Start at the first line of the listing below. Write out each line exactly, stopping after the one that contains "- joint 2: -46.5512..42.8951".

Supplied material START

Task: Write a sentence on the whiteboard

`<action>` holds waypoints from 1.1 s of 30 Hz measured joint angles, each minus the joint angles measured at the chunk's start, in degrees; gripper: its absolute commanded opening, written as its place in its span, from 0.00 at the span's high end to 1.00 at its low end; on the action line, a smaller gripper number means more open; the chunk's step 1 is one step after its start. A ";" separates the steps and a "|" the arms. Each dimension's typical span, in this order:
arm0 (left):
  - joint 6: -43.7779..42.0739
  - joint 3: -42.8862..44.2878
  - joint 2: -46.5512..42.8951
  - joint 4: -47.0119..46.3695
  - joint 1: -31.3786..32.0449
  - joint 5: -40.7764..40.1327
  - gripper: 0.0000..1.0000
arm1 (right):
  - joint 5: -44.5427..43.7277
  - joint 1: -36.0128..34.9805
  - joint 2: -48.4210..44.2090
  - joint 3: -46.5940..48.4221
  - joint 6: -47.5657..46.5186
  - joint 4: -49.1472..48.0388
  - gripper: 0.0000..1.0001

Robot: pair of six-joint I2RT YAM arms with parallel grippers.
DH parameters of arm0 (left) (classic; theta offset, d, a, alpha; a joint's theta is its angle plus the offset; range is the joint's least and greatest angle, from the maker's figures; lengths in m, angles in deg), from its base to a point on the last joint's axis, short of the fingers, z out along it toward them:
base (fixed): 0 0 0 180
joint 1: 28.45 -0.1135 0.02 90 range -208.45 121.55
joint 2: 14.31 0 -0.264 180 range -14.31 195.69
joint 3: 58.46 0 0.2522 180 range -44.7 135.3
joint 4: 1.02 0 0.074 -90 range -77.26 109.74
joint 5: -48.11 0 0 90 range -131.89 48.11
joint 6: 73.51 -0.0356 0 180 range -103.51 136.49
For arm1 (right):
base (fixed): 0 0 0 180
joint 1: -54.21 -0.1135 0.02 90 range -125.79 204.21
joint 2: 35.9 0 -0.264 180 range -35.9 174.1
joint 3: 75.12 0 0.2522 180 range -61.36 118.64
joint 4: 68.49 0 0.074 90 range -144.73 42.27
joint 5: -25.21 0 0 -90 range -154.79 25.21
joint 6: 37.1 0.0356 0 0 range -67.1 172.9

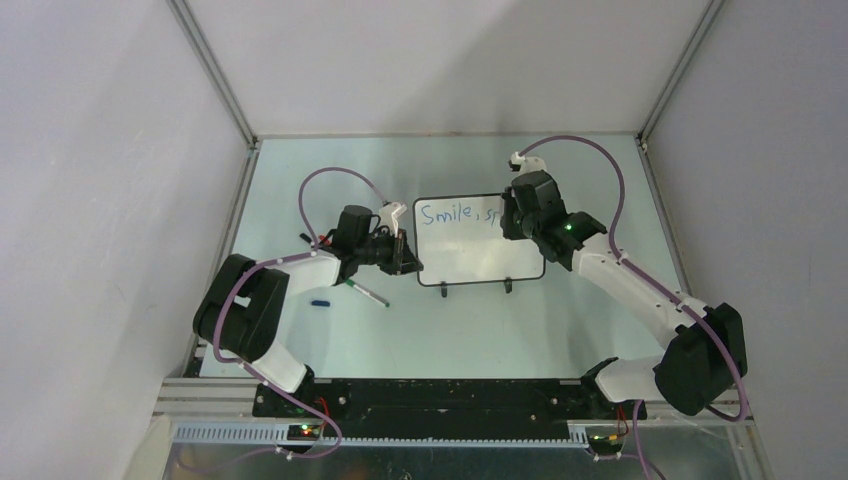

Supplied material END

**Your solution**
Task: Write a sentence on the whiteboard

`<action>` holds waypoints from 1.1 s of 30 Hz measured joint angles, each minus the joint angles measured at the chunk's start, in degrees; gripper: its absolute commanded opening, written as its place in its span, from 0.00 at the span's high end to 1.00 at its low end; on the action line, a smaller gripper number means more open; the chunk's step 1 is one step after its start. A ";" separates the steps and a "|" the arms. Each dimension's typical span, in this order:
arm0 (left):
  - joint 6: -43.7779..42.0739
  - joint 3: -42.8862..44.2878
  - joint 2: -46.5512..42.8951

The output has nothing more to it.